■ **Problem to work on**
Since the records include pictures, leave those out while you reproduce exactly and only the lines from the one containing "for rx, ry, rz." through the one containing "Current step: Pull", inclusive.

Exercise data below:

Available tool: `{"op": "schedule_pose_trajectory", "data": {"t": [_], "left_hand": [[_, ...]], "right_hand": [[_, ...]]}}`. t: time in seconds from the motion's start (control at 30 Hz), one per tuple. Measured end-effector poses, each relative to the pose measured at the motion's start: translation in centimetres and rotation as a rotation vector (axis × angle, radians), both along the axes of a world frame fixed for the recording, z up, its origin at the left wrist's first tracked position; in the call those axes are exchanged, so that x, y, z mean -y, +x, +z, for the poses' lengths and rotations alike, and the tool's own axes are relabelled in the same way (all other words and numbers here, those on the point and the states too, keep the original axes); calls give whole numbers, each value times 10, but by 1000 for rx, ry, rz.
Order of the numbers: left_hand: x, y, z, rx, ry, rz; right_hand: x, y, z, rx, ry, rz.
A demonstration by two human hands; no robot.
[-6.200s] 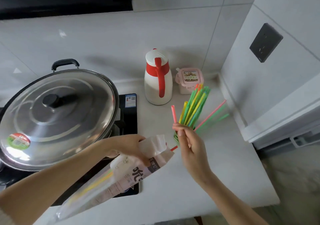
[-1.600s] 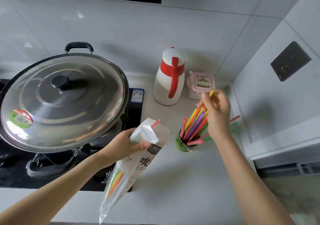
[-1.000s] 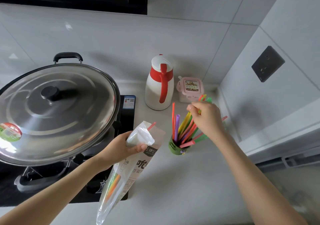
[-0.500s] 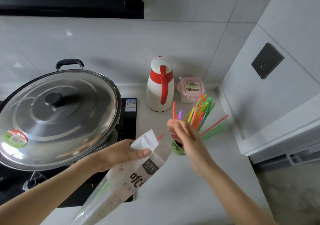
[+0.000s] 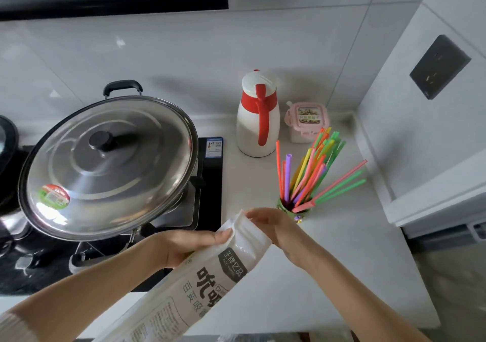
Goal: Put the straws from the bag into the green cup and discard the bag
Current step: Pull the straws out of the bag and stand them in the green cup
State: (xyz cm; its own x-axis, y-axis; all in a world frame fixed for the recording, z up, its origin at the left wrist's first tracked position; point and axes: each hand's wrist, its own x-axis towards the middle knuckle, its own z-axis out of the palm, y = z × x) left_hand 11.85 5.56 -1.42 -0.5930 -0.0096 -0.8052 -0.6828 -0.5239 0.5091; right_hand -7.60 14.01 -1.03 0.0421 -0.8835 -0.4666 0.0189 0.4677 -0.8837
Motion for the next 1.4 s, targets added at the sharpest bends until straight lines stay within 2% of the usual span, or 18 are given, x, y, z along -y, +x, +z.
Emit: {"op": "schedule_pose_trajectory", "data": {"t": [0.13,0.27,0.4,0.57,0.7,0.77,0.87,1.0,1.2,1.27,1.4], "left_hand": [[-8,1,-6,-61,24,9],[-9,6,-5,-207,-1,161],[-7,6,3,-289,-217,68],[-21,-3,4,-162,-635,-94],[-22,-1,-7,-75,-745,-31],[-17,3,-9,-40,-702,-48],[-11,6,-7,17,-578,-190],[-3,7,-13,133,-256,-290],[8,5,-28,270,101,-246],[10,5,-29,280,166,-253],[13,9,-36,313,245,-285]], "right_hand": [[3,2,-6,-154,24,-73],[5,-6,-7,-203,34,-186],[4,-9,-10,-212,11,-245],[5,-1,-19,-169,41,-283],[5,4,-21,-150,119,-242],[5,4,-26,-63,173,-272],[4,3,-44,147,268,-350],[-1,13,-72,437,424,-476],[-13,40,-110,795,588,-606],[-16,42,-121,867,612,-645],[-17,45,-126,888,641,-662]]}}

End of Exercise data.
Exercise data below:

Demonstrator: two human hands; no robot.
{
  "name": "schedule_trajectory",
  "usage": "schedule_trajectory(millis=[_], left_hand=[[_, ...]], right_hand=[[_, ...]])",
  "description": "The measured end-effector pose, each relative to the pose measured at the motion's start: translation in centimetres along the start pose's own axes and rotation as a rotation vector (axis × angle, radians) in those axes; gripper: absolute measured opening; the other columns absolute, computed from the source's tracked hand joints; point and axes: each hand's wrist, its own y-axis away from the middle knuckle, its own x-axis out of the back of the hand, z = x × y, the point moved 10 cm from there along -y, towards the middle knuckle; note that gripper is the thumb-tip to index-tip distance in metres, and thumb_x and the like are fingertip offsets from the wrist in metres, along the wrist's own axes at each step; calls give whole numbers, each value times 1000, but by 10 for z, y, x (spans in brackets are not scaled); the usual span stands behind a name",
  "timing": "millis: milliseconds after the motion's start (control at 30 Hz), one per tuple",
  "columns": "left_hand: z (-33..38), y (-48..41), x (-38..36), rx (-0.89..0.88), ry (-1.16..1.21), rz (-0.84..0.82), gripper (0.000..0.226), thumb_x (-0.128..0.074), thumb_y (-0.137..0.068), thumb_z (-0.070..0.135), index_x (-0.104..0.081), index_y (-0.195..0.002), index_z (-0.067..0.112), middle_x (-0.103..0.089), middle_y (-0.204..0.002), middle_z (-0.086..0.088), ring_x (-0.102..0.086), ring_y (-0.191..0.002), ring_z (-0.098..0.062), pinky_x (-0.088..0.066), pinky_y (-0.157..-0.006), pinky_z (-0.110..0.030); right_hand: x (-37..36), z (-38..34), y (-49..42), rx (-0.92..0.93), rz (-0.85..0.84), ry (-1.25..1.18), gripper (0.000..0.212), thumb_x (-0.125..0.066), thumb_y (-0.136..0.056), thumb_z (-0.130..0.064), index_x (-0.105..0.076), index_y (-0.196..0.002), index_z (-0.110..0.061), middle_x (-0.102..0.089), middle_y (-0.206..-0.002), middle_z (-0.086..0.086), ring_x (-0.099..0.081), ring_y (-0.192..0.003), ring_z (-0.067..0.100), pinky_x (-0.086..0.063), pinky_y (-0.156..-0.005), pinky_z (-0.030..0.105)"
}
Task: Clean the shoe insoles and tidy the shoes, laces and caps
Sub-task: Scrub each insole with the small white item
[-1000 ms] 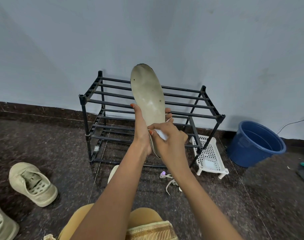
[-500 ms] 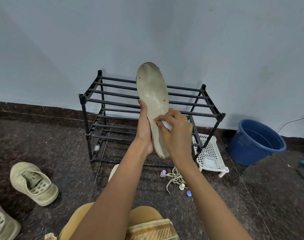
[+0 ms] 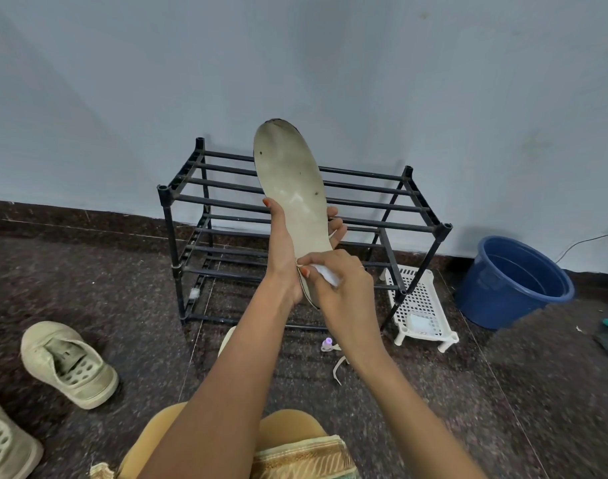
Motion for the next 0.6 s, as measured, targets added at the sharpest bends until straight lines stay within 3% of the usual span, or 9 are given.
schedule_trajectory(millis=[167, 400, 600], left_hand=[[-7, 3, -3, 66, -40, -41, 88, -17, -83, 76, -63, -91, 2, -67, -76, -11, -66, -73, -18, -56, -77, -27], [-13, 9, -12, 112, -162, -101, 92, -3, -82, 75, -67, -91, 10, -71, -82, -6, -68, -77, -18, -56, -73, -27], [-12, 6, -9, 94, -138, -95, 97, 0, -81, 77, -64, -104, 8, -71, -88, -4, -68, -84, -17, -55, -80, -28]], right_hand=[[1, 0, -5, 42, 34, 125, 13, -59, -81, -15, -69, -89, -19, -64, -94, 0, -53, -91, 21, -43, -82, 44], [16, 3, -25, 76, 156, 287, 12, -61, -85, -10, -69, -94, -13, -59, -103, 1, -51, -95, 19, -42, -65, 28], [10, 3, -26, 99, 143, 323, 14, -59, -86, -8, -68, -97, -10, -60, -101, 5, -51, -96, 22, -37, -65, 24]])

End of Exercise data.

■ **Result of the task**
Available tool: `{"op": "schedule_pose_trajectory", "data": {"t": [_], "left_hand": [[_, ...]], "right_hand": [[_, ...]]}}`. t: time in seconds from the motion's start (control at 30 Hz), one per tuple. Measured end-effector poses, each relative to the pose measured at the motion's start: translation in centimetres and rotation as a rotation vector (axis × angle, radians), both along the axes of a world frame fixed for the recording, z up, its origin at the left wrist's first tracked position; in the call those axes are exchanged, so that x, y, z mean -y, +x, +z, for the poses' lengths and rotations alike, and the tool's own axes are relabelled in the same way (all other words and numbers here, those on the point and the states too, keep the original axes); calls give whole numbers, each value times 10, but by 1000 for rx, ry, rz.
Order of the numbers: left_hand: x, y, z, rx, ry, rz; right_hand: x, y, z, rx, ry, rz.
A demonstration by two human hands; no robot.
[-6.200s] 
[-1.600s] 
[-1.000s] 
[-0.500s] 
[+0.000s] 
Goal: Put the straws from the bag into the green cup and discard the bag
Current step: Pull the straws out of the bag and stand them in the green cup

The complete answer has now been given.